All entries are to be returned verbatim.

Records drawn from a dataset
· · · · ·

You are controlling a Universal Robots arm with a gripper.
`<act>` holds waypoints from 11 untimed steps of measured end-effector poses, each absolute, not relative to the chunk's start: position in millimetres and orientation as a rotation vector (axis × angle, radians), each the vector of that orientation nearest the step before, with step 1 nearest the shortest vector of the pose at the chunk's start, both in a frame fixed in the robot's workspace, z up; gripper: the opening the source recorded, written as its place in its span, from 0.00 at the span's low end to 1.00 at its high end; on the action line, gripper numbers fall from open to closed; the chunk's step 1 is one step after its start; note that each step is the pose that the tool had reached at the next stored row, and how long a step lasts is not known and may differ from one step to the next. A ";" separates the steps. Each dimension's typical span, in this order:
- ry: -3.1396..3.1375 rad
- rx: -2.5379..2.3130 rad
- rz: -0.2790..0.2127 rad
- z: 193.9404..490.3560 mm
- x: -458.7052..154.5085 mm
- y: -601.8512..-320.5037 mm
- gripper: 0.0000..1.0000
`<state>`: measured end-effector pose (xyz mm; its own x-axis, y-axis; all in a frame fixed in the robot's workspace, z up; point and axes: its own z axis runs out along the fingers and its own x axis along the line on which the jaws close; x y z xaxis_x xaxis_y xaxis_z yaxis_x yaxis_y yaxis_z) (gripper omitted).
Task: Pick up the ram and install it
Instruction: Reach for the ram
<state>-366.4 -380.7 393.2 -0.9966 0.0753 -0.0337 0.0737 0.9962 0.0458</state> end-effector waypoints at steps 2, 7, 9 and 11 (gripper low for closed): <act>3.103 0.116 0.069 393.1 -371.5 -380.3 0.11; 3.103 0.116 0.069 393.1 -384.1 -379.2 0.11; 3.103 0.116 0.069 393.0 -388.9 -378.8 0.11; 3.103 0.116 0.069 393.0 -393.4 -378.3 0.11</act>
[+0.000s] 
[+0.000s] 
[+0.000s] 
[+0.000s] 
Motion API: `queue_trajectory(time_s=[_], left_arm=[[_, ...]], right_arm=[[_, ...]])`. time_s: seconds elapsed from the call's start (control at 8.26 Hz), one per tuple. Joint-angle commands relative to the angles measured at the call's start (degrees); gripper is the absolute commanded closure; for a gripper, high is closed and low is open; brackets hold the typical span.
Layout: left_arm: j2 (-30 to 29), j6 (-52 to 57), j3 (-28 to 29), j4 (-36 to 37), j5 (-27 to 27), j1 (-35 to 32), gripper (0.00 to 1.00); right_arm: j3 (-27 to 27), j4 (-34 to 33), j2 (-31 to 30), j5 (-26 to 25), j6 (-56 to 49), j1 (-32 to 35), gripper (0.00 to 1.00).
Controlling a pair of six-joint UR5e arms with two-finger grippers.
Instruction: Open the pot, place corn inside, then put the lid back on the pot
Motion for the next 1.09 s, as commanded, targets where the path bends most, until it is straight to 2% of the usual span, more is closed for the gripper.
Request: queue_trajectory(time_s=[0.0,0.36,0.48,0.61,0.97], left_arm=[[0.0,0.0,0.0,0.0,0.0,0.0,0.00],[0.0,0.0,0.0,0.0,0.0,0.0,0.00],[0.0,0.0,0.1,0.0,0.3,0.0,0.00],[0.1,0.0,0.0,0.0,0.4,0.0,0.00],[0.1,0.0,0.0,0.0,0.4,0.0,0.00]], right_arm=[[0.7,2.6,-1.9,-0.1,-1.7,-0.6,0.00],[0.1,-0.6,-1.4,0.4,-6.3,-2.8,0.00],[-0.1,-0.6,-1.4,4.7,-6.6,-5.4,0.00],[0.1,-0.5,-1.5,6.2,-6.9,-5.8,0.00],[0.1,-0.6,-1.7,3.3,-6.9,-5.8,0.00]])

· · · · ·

▶ **FINAL ANSWER**
You are controlling a Universal Robots arm with a gripper.
`<act>` holds waypoints from 11 untimed steps of measured end-effector poses, each absolute, not relative to the chunk's start: position in millimetres and orientation as a rotation vector (axis × angle, radians), each the vector of that orientation nearest the step before, with step 1 nearest the shortest vector of the pose at the chunk's start, both in a frame fixed in the robot's workspace, z up; gripper: the opening the source recorded, written as its place in its span, from 0.00 at the span's low end to 1.00 at its high end; on the action line, gripper numbers fall from open to closed; the chunk's step 1 is one step after its start; note that each step is the pose that the tool had reached at the next stored row, and how long a step lasts is not known and may differ from one step to the next. A ";" separates the steps. Each dimension's typical span, in this order:
- ry: -3.1396..3.1375 rad
- rx: -2.5379..2.3130 rad
- rz: -0.2790..0.2127 rad
- z: 193.9404..490.3560 mm
- x: -458.7052..154.5085 mm
- y: -601.8512..-320.5037 mm
- gripper: 0.0000..1.0000
`<state>`: measured end-effector pose (xyz mm; its own x-axis, y-axis; all in a frame fixed in the robot's workspace, z up; point and axes: its own z axis runs out along the fingers and its own x axis along the line on which the jaws close; x y z xaxis_x xaxis_y xaxis_z yaxis_x yaxis_y yaxis_z) (gripper omitted).
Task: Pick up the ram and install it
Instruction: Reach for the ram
<state>-366.4 -380.7 393.2 -0.9966 0.0753 -0.0337 0.0737 0.9962 0.0458</state> end-effector waypoints at steps 2, 7, 9 and 11 (gripper low for closed): <act>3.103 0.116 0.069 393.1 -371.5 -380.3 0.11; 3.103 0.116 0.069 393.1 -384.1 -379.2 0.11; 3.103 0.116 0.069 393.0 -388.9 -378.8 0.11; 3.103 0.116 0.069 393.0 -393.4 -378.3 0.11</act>
[+0.000s] 
[+0.000s] 
[+0.000s] 
[+0.000s] 
Motion API: `queue_trajectory(time_s=[_], left_arm=[[_, ...]], right_arm=[[_, ...]])`. time_s: seconds elapsed from the call's start (control at 8.26 Hz), one per tuple. Joint-angle commands relative to the angles measured at the call's start (degrees); gripper is the absolute commanded closure; for a gripper, high is closed and low is open; brackets hold the typical span.
Layout: left_arm: j2 (-30 to 29), j6 (-52 to 57), j3 (-28 to 29), j4 (-36 to 37), j5 (-27 to 27), j1 (-35 to 32), gripper (0.00 to 1.00); right_arm: j3 (-27 to 27), j4 (-34 to 33), j2 (-31 to 30), j5 (-26 to 25), j6 (-56 to 49), j1 (-32 to 35), gripper (0.00 to 1.00).
Controlling a pair of six-joint UR5e arms with two-finger grippers.
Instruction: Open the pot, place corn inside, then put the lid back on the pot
Motion for the next 1.09 s, as commanded, targets where the path bends most, until it is straight to 2% of the usual span, more is closed for the gripper.
Request: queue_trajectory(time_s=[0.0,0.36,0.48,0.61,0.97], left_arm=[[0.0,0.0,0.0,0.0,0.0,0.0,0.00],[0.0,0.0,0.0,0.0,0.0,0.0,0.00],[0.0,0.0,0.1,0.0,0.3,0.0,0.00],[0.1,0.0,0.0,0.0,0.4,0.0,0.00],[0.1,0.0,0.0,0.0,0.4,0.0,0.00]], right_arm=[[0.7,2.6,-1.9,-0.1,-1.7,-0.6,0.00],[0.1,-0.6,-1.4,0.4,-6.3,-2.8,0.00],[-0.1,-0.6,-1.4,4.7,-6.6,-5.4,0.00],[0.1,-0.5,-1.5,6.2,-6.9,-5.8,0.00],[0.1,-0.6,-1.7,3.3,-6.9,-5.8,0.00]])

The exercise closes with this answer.